In the article, “Is Google Making Us Stupid?” written by Nicholas Carr discusses the information through the internet has resulted in people becoming slow-witted. The main point that Carr explains are his thoughts on how the internet is risking the people’s artificial knowledge. He begins discussing about the web causing his focus issues, how he no longer can be immersed in a book. The generation in life is surrounded around the internet, blaming it towards his issues. At the same time, saying it is “godsend” because he is a writer. He compares between the past and the present on how he feels it changed not only himself, but others as well and how they are able to understand and focus due to the growth of the web. Carr’s article persuades his readers through his credibility, indirectly referencing Stanley Kubrick’s 2001: A Space Odyssey. He makes a claim on why he thinks it is changing but once again says he doesn’t believe it is a good or bad thing, readers are still unsure of his position.
In the beginning Carr identifies his audience, which is the internet users. The readers can easily recognize when he says, “Over the past few years I’ve had an uncomfortable sense that someone, or something, has been tinkering with my brain, remapping the neural circuitry, reprogramming the memory”(Carr 604) discussing the internet causing issues. The author’s tone is informative and respectful, however he quotes others and loses his own voice throughout the article. The evidence is credible in all experts and his own experiences, only some evidence is relevant to his overall point.

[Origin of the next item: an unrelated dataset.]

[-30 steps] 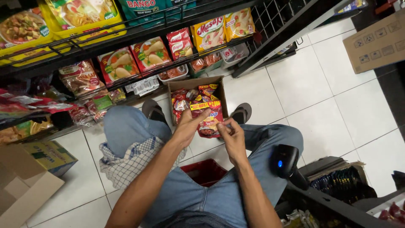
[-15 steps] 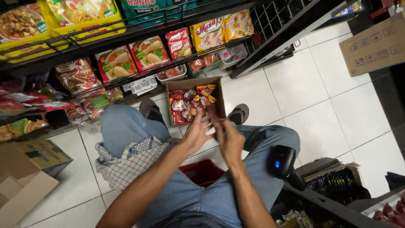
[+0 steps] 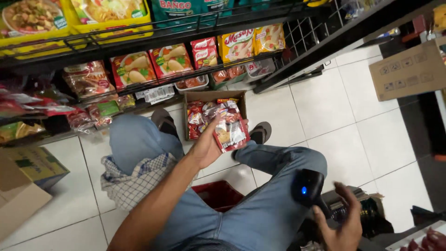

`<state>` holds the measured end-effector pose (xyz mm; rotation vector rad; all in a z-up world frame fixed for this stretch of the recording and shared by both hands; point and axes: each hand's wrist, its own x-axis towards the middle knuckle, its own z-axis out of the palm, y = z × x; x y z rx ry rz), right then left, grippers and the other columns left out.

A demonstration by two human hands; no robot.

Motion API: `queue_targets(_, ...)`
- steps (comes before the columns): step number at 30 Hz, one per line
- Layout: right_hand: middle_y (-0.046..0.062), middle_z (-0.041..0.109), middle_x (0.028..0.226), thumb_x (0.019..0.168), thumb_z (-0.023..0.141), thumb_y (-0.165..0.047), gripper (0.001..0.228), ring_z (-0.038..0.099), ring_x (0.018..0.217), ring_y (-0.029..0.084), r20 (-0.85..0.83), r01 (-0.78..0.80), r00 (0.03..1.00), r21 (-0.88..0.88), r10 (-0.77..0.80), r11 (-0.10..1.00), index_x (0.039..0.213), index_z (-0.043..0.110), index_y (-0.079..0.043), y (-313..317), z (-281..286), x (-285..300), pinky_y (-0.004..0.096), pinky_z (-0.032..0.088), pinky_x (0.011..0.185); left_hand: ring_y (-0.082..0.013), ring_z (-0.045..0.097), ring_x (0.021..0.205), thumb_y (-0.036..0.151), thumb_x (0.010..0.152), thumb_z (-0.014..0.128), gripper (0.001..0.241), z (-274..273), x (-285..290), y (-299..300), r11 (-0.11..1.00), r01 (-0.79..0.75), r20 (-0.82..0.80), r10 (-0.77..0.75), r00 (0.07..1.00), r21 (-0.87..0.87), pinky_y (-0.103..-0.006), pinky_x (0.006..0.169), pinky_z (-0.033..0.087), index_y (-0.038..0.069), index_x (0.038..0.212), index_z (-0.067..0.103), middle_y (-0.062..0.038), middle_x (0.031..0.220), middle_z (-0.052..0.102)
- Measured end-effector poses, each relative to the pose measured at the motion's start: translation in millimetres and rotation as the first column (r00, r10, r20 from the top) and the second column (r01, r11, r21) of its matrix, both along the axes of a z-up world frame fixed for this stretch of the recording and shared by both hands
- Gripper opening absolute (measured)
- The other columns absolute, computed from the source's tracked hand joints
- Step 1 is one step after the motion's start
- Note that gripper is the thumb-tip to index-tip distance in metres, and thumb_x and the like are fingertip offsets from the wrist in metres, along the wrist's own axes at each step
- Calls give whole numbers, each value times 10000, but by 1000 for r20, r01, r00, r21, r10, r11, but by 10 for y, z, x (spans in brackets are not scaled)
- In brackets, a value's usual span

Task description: The recorder is scanning and stocking seasoning packets onto a retail shelf.

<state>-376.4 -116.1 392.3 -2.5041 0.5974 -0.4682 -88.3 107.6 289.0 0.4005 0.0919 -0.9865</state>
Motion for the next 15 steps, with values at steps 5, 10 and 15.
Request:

Even though Carr is addressing his article towards the internet users, he knows that everyone can relate to the situation. The people who had cell phones back then and information at their fingertips. Also, the arguments of the use of internet whether it helps us read, learn, and making us write better or is it making us worse as a generation. The internet has made people lazy because they can just find the answers within a couple of seconds. In today’s society, everyone has a device with internet access. You can easily get information on the net, or some might say “Just use google” because who has not said that to their friend.
He is critically making a point that he is not completely opposed to listening or using the internet. It has become our primary source of information that it begins to affect our abilities of reading or learning.
Carr’s objective was to reach out to the internet users to persuade them that the web is not good. He brings in his personal experiences and the knowledge of the invention of the typewriter and the “stopwatch” system made to increase manufacturing productivity. The reason for the downfall for the concentration element and the feeling of the brain changing in a way is due to the internet. His mind is changing because he has everything easier with the use of the web. Just as Carr says the internet has helped him, looking for information effectively on the net than looking through physical copies of books.
The article is informative and technology education, informing his audience and evidences from researches and studies. The information provided is to inform, teach, and make an argument to his audience to affiliate with.